[Task to complete] Reproduce every line of the material below, but drop the pictures.
• • •
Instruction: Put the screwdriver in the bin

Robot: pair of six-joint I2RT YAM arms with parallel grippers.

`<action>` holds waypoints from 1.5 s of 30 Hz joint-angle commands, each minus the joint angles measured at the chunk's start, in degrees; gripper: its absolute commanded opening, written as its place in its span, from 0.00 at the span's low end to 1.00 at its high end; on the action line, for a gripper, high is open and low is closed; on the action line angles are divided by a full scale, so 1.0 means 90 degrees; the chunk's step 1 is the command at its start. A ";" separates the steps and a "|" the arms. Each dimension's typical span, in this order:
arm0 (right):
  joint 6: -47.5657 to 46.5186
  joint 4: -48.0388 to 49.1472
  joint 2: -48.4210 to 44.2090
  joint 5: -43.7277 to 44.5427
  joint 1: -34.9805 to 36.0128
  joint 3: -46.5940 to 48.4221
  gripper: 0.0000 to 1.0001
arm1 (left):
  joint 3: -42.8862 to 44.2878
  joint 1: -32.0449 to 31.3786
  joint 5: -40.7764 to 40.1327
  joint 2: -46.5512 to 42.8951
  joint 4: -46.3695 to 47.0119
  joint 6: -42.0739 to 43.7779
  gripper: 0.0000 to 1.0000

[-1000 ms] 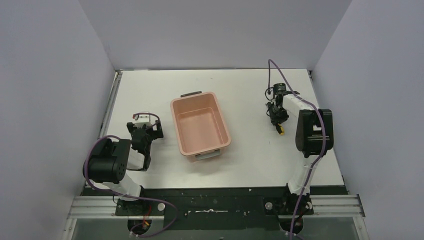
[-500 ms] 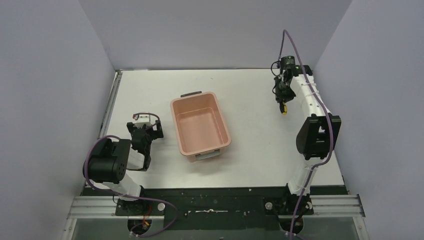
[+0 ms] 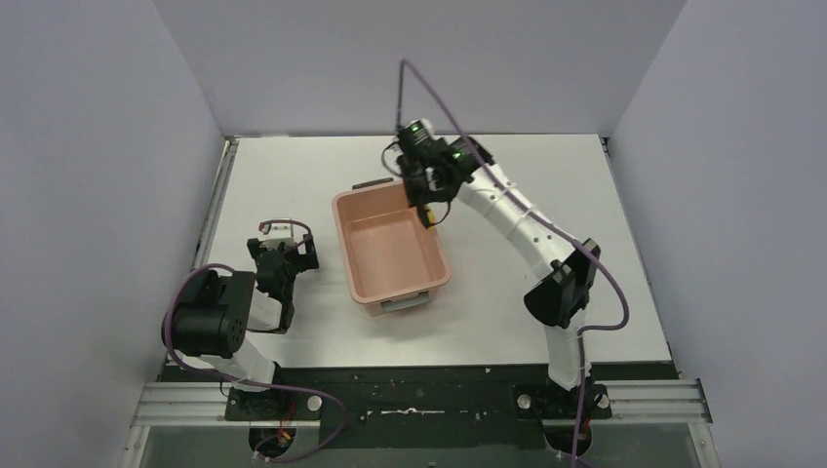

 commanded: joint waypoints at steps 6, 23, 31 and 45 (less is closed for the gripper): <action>0.0567 0.1024 0.0535 -0.0174 0.1729 -0.0573 0.00 | 0.0138 0.0023 -0.0020 -0.0042 0.0371 0.0049 0.97; 0.0662 0.2812 0.1011 -0.0175 0.1522 -0.2922 0.34 | 0.0138 0.0023 -0.0018 -0.0042 0.0375 0.0052 0.97; 0.0425 0.2489 0.0644 -0.0021 0.1529 -0.2310 0.56 | 0.0138 0.0023 -0.0018 -0.0042 0.0375 0.0051 0.97; -0.0943 0.3089 -0.1459 -0.0899 0.0916 -0.2351 1.00 | 0.0138 0.0028 -0.0018 -0.0039 0.0376 0.0050 0.97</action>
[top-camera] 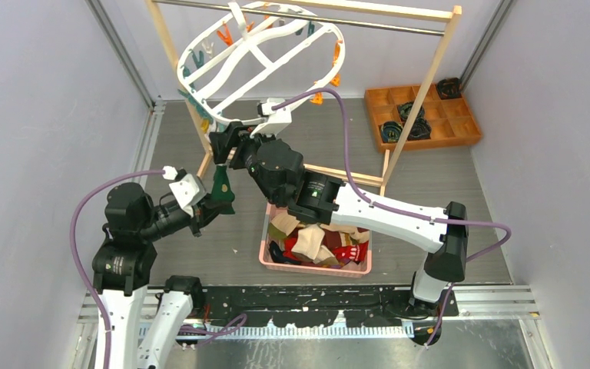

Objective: Remove the socks clipped to the hanger
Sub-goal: Remove the sock from the hanger.

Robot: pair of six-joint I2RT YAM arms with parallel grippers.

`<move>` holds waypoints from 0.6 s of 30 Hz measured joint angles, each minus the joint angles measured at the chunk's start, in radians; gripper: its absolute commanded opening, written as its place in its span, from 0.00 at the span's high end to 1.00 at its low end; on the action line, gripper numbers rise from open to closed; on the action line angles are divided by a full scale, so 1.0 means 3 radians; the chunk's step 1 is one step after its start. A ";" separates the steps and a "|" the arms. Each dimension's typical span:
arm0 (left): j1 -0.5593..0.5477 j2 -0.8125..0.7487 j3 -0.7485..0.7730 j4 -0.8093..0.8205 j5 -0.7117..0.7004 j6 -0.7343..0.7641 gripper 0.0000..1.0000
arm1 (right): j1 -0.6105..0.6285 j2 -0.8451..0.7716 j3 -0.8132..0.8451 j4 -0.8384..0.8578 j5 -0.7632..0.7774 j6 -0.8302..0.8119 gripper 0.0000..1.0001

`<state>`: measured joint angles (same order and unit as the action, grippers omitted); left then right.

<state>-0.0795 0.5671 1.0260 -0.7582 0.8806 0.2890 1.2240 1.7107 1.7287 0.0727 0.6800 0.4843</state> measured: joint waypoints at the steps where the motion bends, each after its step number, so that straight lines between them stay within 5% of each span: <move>1: 0.0000 0.0006 0.0000 0.0003 0.0000 -0.0006 1.00 | 0.0000 0.0000 -0.0003 0.0000 0.0000 -0.0009 0.37; 18: 0.0000 -0.0031 0.0000 0.0014 -0.0034 -0.0036 1.00 | 0.0003 0.0000 0.0025 0.0008 -0.0009 -0.0134 0.90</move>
<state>-0.0795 0.5579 1.0260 -0.7540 0.8703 0.2783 1.2247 1.7107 1.7363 0.0750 0.6773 0.4442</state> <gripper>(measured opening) 0.040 0.327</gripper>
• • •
[Response area]
Instruction: Put the screwdriver in the bin

Robot: pair of six-joint I2RT YAM arms with parallel grippers.

`<action>` holds waypoints from 1.5 s of 30 Hz joint-angle commands, each minus the joint angles measured at the chunk's start, in degrees; gripper: its absolute commanded opening, written as its place in its span, from 0.00 at the span's low end to 1.00 at its high end; on the action line, for a gripper, high is open and low is closed; on the action line angles are divided by a full scale, so 1.0 means 90 degrees; the chunk's step 1 is the command at its start. A ";" separates the steps and a "|" the arms. Each dimension's typical span, in this order:
arm0 (right):
  joint 6: -47.5657 to 46.5186
  joint 4: -48.0388 to 49.1472
  joint 2: -48.4210 to 44.2090
  joint 5: -43.7277 to 44.5427
  joint 1: -34.9805 to 36.0128
  joint 3: -46.5940 to 48.4221
  gripper: 0.0000 to 1.0001
arm1 (left):
  joint 3: -42.8862 to 44.2878
  joint 1: -32.0449 to 31.3786
  joint 5: -40.7764 to 40.1327
  joint 2: -46.5512 to 42.8951
  joint 4: -46.3695 to 47.0119
  joint 6: -42.0739 to 43.7779
  gripper: 0.0000 to 1.0000

[-1000 ms] 
[-500 ms] 
[+0 ms] 

 commanded: joint waypoints at steps 6, 23, 31 and 45 (less is closed for the gripper): <action>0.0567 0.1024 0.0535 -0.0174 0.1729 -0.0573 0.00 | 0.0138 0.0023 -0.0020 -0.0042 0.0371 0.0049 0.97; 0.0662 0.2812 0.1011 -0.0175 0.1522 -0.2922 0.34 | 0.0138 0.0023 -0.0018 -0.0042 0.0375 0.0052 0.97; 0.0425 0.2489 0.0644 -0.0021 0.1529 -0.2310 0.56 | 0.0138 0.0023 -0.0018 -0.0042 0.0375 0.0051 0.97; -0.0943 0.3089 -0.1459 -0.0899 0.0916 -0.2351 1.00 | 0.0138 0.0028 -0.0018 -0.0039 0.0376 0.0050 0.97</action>
[top-camera] 

Objective: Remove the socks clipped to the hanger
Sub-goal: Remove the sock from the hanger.

Robot: pair of six-joint I2RT YAM arms with parallel grippers.

`<move>` holds waypoints from 0.6 s of 30 Hz measured joint angles, each minus the joint angles measured at the chunk's start, in radians; gripper: its absolute commanded opening, written as its place in its span, from 0.00 at the span's high end to 1.00 at its low end; on the action line, gripper numbers rise from open to closed; on the action line angles are divided by a full scale, so 1.0 means 3 radians; the chunk's step 1 is one step after its start. A ";" separates the steps and a "|" the arms. Each dimension's typical span:
arm0 (left): j1 -0.5593..0.5477 j2 -0.8125..0.7487 j3 -0.7485..0.7730 j4 -0.8093..0.8205 j5 -0.7117..0.7004 j6 -0.7343..0.7641 gripper 0.0000..1.0000
arm1 (right): j1 -0.6105..0.6285 j2 -0.8451..0.7716 j3 -0.8132..0.8451 j4 -0.8384..0.8578 j5 -0.7632..0.7774 j6 -0.8302..0.8119 gripper 0.0000..1.0001

`<state>`: measured joint angles (same order and unit as the action, grippers omitted); left then right.

<state>-0.0795 0.5671 1.0260 -0.7582 0.8806 0.2890 1.2240 1.7107 1.7287 0.0727 0.6800 0.4843</state> measured: joint waypoints at the steps where the motion bends, each after its step number, so that straight lines between them stay within 5% of each span: <move>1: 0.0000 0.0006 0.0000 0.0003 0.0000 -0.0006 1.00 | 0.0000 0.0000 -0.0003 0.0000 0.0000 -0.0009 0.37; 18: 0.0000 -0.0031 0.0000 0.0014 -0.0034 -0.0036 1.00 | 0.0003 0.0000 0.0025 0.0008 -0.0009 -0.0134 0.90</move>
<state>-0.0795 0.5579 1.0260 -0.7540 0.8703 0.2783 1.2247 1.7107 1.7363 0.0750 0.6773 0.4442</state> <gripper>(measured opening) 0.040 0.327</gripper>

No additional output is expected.